Greetings, fellow Kentuckian. Do you have a specific question?


----------



## jeclark71

Yes my brother, I haviing trouble understanding the need,but I am curious of why, if at all we should baptize infants. I found the discussion interesting and wanted to pursue the reasoning behind the practice. As I was taught in school it was done out of a fear of infants dying and parents not knowing what happens after the death of an infant in the early church.


----------



## JML

jeclark71 said:


> As I was taught in school it was done out of a fear of infants dying and parents not knowing what happens after the death of an infant in the early church.



Just out of curiosity, which seminary teaches this?


----------



## jeclark71

Brother it is no seminary it was Campbellsville University a liberal arts Bible school  Dr Josepth Early Church history class.


----------



## JML

jeclark71 said:


> Brother it is no seminary it was Campbellsville University a liberal arts Bible school  Dr Josepth Early Church history class.



I guess Tim Phillips made it out unscathed. Good to hear that it was not a Baptist seminary that was teaching that.


----------



## jeclark71




----------



## louis_jp

The early church posited odd reasons on both sides of the issue. An early argument _against_ infant baptism involved doubt about whether post-baptismal sins could be forgiven. 
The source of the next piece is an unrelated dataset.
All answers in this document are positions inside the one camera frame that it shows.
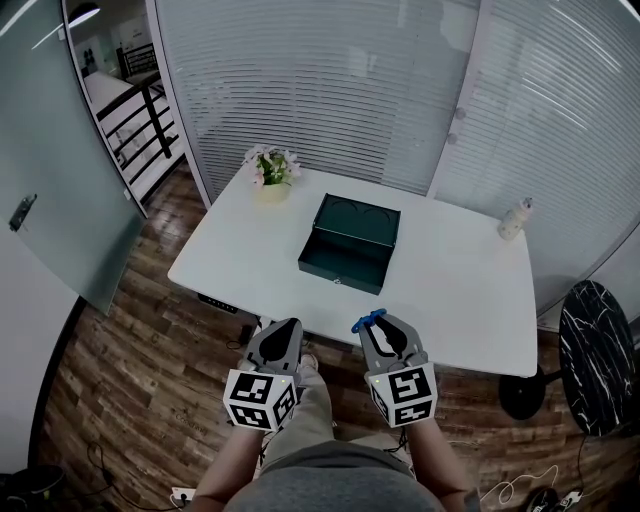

Also understand that this issue involves different ways of reading or approaching Scripture, not just different interpretations of certain passages. I think Edward Donnelly's sermons, which were posted on the Board recently, would be a good place to start: 

Pastor Edward Donnelly Sermons - SermonAudio.com


----------



## jeclark71

Thank you brother I will dive in to these sermons.


----------



## Tirian

louis_jp said:


> Pastor Edward Donnelly Sermons - SermonAudio.com



Could not agree more with this recommendation. I don't think you will find them theologically exhaustive but in my opinion they are extremely helpful and focus on the heart of the matter. God be with you as you dive more into it.


----------



## littlepeople

jeclark71 said:


> I am curious of why, if at all we should baptize infants.



I'm sure this thread will fill up with very long posts shortly, so here is a brief answer to the direct question. They (the child of a believing parent) are Christians, and federally holy before baptism, and therefore they are baptized.


----------



## Tirian

littlepeople said:


> I'm sure this thread will fill up with very long posts shortly



I'm sure you are right - though it would be nice if James has a chance to listen to the sermons by Pastor Donnelly and come back with some thoughts & questions first before he gets bombarded!


----------



## Logan

James, I listened to the Sproul/MacArthur debate when I was first considering this issue (I grew up Baptist and had much the same impression as you did as to why infant baptism "became" a practice). I don't recall the debate being particularly helpful for me, it was too short and Sproul explained things well but only within a certain, already accepted framework (covenant theology).

Some books I found helpful: 
Christ of the Covenants (to get a view of historic and biblical covenant theology)
Children of the Promise by Randy Booth (particularly on infant baptism and the comparison to circumcision)
A short book on baptism by John Murray, I don't recall the title.

It was not an easy study for me, but I am paedobaptist now. I wrote a short position paper on it after I'd studied the topic, which I'd be happy to share. It might have value purely because we have similar backgrounds.


----------



## stephen2

James I used to be a Baptist pastor too until I became convinced that God wants babies of believers baptized. I agree with the Donnelly recommendation. Also if you have a copy of Hodge's systematic read his section on baptism. 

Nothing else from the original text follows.